Comunicación (im)perinente

Francisco García Marcos

El barco de moscas

A Matías le había explicado algo de eso su hijo Vitoriano que se dedicaba a investigar esas cosas

Matías Pérez pasaba maquinalmente la bayeta por encima de la barra, vacía y solitaria. A través del ventanal del fondo se percibía calma la línea del mar en el horizonte. Seguía sin haber noticias del barco que había ido a cazar moscas al Caribe, una de esas ideas peculiares por la que se conoce a la gente de aquellos pagos. Sonreía recordar la ocurrencia que se había fraguado allí mismo, una noche en que el ingeniero les explicó que habían fumigado todas las moscas que polinizaban las chirimoyas. Fuera, en la mesa de la terraza, Antonio y Manuel apuraban al sol una mañana más de jubilación. De vez en cuando se terciaba un café, un cigarrito o hasta una copa de brandy. Pero, sobre todo, conversaban de la pandemia, como todo el mundo en estos días. A este paso no los iban a inmunizar nunca. Las farmacéuticas enviaban las vacunas que les parecía bien, incumplían sus compromisos, las desviaban a otros sitios donde les pagaban más y mejor, sin que Bruselas ni hicieran nada ni validara otras que llevaban tiempo funcionando por otros países. Mientras todo eso sucedía, los inundaban con datos que, al final, solo indicaban que estaban rodeados, que había virus pululando sin descanso y que parecía no tener fin. Llevaban un año así. Lo de menos era el latazo de la mascarilla, o incluso el quedarse en casa. Lo realmente angustioso era el desconcierto, el que la vacuna se hubiera convertido en un espejismo que no se alcanzaba nunca. A Matías le había explicado algo de eso su hijo Vitoriano que se dedicaba a investigar esas cosas. Fue la última vez que pudo ir a visitarlo un fin de semana desde Labruna, antes del asunto de los cierres perimetrales. Vitoriano decía que era una inmoralidad más. Conseguir una vacuna exitosa en meses había sido un logro indiscutible de la ciencia, de toda la ciencia, no de la industria farmacéutica. No habría sido posible sin la inversión de los estados, sin la investigación básica en la que apoyarse, sin toda una sociedad detrás alentando a los científicos Todo ese conocimiento, ese empeño y ese esfuerzo ahora quedaban en manos de la industria para que fuera administrándolo, conforme lo convenía a sus cuentas de beneficios.
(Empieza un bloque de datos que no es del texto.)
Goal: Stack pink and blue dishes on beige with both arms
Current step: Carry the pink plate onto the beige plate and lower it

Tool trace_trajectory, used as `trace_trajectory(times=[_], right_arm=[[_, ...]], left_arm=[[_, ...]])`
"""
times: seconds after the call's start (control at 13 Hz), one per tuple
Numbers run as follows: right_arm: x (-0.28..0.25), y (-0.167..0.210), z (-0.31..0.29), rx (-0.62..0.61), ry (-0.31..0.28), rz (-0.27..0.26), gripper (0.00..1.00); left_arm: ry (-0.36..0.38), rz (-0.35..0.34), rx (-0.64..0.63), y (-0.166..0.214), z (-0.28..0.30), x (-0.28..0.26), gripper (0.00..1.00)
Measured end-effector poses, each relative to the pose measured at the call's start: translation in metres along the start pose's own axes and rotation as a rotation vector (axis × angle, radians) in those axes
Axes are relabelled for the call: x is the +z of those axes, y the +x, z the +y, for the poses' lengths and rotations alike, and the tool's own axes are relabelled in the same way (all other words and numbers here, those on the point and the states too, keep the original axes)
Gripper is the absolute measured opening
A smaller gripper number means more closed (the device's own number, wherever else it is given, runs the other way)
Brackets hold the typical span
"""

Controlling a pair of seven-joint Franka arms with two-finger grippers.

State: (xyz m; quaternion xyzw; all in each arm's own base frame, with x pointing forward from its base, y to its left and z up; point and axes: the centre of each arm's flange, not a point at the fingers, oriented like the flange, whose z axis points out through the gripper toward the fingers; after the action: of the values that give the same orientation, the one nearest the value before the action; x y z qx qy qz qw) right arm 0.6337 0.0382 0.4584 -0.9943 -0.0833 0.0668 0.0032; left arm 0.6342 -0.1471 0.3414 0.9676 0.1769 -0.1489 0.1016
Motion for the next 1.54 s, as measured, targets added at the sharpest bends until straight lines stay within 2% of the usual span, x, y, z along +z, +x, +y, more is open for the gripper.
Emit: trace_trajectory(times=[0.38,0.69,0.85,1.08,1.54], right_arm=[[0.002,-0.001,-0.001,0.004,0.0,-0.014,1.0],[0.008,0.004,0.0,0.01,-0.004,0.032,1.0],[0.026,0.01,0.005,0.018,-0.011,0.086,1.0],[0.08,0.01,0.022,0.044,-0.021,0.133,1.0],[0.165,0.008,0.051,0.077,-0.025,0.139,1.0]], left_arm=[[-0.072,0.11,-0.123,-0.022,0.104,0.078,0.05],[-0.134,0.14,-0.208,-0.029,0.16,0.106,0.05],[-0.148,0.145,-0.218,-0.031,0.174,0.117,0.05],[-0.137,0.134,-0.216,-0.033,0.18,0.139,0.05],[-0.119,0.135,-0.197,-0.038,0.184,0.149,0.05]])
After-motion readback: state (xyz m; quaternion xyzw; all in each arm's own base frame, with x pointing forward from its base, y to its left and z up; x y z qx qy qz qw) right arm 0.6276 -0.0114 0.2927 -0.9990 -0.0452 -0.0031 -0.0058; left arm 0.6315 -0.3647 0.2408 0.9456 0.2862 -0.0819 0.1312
Matías no sabía de esas cosas. Pero en su cabeza no entraba que un hijo engañara a un padre; menos aún Vitoriano, que siempre había sido muy listo y muy juicioso. Volvió a pasar el paño de nuevo sobre la barra. Era una rutina casi inconsciente, una parte más de un mundo que le resultaba cada vez más extraño. Añoraba la mar. De buena gana se embarcaba de nuevo, ponía rumbo a algún sitio con la excusa de cazar moscas y no volvía nunca más a esta tierra imposible.